* [What you should do]:
For the entries below, the expected answer is the line with "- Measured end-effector", the line with "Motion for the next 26", and every line between them, exactly as written, and nothing more.

* [Stored data]:
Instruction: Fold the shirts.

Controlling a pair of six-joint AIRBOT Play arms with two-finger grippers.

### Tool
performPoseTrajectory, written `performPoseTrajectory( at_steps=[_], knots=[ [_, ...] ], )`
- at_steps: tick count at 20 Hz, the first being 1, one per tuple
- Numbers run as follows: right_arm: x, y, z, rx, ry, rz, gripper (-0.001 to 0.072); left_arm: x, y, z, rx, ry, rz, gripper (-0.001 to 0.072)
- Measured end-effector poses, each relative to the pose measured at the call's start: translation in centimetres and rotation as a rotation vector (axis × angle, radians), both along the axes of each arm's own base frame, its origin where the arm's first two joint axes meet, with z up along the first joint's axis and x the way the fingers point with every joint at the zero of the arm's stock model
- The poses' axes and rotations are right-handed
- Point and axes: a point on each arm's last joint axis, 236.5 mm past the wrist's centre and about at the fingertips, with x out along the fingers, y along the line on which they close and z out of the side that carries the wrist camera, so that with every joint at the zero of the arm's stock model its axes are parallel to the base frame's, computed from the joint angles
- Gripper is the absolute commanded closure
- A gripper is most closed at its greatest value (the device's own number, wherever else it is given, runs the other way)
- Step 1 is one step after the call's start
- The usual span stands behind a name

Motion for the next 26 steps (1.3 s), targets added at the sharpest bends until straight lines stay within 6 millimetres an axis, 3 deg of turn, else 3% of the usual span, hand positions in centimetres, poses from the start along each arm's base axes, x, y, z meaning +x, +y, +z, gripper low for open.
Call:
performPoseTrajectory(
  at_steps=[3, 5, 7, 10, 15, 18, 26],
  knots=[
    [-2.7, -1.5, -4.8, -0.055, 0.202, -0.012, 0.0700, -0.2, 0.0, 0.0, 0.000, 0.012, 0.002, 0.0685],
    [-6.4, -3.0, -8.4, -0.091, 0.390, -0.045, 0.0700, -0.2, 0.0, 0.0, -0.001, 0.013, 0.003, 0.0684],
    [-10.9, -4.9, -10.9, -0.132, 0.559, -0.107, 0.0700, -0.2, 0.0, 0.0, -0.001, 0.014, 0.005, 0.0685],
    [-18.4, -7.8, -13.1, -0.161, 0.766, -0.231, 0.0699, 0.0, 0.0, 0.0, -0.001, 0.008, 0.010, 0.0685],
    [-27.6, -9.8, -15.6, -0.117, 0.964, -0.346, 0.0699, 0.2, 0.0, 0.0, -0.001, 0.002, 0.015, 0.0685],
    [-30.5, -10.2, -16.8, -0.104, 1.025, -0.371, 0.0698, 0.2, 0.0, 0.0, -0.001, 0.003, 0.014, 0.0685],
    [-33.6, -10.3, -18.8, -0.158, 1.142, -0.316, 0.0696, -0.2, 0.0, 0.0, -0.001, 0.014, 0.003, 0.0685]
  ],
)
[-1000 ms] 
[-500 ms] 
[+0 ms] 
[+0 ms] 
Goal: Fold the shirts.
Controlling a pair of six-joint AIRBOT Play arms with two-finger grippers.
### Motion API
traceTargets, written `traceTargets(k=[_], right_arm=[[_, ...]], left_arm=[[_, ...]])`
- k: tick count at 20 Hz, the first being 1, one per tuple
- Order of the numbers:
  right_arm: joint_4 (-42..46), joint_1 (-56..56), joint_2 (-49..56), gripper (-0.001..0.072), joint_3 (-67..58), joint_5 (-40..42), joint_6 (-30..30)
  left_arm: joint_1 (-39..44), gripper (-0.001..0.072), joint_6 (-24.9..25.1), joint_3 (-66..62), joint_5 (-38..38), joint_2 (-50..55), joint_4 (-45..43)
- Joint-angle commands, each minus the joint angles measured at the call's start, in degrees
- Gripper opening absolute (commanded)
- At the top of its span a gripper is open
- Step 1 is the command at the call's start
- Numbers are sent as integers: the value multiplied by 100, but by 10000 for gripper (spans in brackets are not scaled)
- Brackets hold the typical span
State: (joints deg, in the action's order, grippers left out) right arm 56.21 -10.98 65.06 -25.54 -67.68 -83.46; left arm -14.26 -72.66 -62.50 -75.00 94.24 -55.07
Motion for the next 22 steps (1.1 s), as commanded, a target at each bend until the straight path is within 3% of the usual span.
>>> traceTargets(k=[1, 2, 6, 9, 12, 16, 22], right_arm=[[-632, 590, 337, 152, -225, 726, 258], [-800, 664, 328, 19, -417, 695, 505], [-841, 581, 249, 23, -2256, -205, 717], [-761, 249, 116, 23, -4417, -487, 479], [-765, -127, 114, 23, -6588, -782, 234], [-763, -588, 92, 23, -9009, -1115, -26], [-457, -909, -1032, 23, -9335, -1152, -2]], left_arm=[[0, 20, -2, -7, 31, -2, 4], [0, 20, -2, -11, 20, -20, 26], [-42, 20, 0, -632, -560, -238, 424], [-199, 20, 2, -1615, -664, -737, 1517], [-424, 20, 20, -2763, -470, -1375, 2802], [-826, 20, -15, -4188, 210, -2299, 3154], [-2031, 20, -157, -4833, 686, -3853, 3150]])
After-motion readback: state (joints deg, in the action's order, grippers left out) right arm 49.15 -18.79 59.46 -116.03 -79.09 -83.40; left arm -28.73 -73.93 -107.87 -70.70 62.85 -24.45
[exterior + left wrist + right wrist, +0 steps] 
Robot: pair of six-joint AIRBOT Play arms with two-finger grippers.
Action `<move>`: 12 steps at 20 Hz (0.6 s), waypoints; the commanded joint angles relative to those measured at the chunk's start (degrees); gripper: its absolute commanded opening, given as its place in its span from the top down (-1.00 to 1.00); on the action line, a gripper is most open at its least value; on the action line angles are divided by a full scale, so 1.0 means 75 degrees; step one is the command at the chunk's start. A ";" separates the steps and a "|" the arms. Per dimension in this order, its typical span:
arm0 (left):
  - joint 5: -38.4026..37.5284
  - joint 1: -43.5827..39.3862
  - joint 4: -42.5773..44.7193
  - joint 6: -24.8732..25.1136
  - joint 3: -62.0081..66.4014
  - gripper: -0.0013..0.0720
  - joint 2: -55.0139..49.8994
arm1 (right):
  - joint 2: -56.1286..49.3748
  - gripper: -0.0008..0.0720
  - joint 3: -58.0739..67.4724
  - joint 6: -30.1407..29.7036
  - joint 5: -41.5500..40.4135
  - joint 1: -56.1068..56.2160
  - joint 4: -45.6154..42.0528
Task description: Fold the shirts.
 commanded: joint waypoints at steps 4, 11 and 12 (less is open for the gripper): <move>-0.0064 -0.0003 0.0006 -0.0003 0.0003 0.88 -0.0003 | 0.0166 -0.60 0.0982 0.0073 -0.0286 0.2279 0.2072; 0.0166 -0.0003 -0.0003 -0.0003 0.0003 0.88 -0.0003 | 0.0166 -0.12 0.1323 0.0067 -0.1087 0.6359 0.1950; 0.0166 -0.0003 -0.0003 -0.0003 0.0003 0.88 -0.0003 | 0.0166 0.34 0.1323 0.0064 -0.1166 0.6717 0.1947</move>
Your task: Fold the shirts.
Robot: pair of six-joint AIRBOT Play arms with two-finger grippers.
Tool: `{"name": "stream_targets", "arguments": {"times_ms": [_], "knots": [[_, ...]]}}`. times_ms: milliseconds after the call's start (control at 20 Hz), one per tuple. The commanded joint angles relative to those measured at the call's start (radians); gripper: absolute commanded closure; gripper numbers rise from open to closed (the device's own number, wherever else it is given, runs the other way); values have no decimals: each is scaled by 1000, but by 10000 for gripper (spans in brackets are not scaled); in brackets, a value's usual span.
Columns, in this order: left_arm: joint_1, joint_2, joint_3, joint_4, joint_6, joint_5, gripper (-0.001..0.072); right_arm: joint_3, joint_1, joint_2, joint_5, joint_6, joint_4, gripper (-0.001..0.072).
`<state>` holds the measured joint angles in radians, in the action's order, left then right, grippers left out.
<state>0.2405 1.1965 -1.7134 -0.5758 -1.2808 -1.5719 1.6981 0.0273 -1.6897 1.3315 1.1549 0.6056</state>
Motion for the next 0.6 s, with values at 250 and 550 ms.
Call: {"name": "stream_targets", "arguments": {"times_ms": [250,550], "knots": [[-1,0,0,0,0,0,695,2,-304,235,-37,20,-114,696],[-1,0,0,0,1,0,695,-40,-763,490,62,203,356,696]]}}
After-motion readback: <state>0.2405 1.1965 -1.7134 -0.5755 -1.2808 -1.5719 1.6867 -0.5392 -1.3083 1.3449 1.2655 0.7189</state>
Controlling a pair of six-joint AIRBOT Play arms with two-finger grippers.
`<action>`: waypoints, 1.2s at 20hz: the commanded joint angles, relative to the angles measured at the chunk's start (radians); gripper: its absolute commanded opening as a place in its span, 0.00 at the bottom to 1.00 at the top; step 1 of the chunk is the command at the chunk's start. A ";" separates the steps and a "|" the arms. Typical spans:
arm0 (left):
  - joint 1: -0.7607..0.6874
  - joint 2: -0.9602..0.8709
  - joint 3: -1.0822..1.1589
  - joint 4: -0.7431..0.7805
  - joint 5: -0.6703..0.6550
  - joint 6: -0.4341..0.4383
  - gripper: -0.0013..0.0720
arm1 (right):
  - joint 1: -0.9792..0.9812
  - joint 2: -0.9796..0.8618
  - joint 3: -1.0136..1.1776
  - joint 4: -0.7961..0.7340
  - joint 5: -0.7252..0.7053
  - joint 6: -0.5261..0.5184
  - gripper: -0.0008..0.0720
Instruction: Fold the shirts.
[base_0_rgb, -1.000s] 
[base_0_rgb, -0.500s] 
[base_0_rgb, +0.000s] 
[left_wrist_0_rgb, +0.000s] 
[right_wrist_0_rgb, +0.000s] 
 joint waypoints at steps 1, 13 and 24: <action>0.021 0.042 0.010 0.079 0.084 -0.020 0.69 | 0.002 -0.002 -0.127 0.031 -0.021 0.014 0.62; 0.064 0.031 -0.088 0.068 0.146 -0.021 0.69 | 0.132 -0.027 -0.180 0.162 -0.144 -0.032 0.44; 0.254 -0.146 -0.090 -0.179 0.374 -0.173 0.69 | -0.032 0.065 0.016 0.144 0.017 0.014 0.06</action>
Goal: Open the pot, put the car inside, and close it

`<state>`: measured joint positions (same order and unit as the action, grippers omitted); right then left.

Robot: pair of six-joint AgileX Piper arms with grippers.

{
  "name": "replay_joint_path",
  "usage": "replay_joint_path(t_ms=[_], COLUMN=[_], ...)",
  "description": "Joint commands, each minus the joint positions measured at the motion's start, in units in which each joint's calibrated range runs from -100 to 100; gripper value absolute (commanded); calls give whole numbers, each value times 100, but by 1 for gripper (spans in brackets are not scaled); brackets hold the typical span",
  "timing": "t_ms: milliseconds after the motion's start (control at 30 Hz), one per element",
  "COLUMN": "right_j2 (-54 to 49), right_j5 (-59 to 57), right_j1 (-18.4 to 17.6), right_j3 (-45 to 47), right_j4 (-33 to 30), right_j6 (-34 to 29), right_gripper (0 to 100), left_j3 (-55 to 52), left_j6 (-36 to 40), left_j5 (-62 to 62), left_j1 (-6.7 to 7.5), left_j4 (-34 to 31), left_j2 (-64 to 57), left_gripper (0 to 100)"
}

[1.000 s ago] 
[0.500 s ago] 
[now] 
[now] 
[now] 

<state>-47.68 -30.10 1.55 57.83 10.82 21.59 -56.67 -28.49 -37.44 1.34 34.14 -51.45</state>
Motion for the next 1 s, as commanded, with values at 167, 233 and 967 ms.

* [Response area]:
- Measured end-effector poses, each relative to the pose measured at the call's start: translation in centimetres and rotation as a rotation vector (axis × angle, radians), both along the axes of each arm's own base frame, its origin where the arm's first two joint axes meet, with z up along the first joint's axis and x the way the fingers point with every joint at the zero of the arm's stock model
- The poses' axes and rotations are right-handed
- Point and axes: a point on each arm's last joint axis, 236.5 mm past the wrist's centre and about at the fingertips, with x out along the fingers, y along the line on which they close and z out of the side that carries the wrist camera, so that with every joint at the zero of the arm's stock model its axes are parallel to the base frame's, computed from the joint angles
- Gripper is the absolute commanded closure
- A gripper is most closed at its greatest value (the device's own number, wherever else it is given, runs the other way)
- Step 1 is one step after the call's start
- The usual span stands behind a name

Motion for the next 26 steps (1.3 s), targets added at the sharpest bends until straight lines stay within 6 millimetres an axis, 3 deg of turn, else 3% of the usual span, hand positions in centimetres, poses from the start along each arm's base axes, x, y, z meaning +x, +y, +z, gripper low for open.

Nothing else is part of this exercise.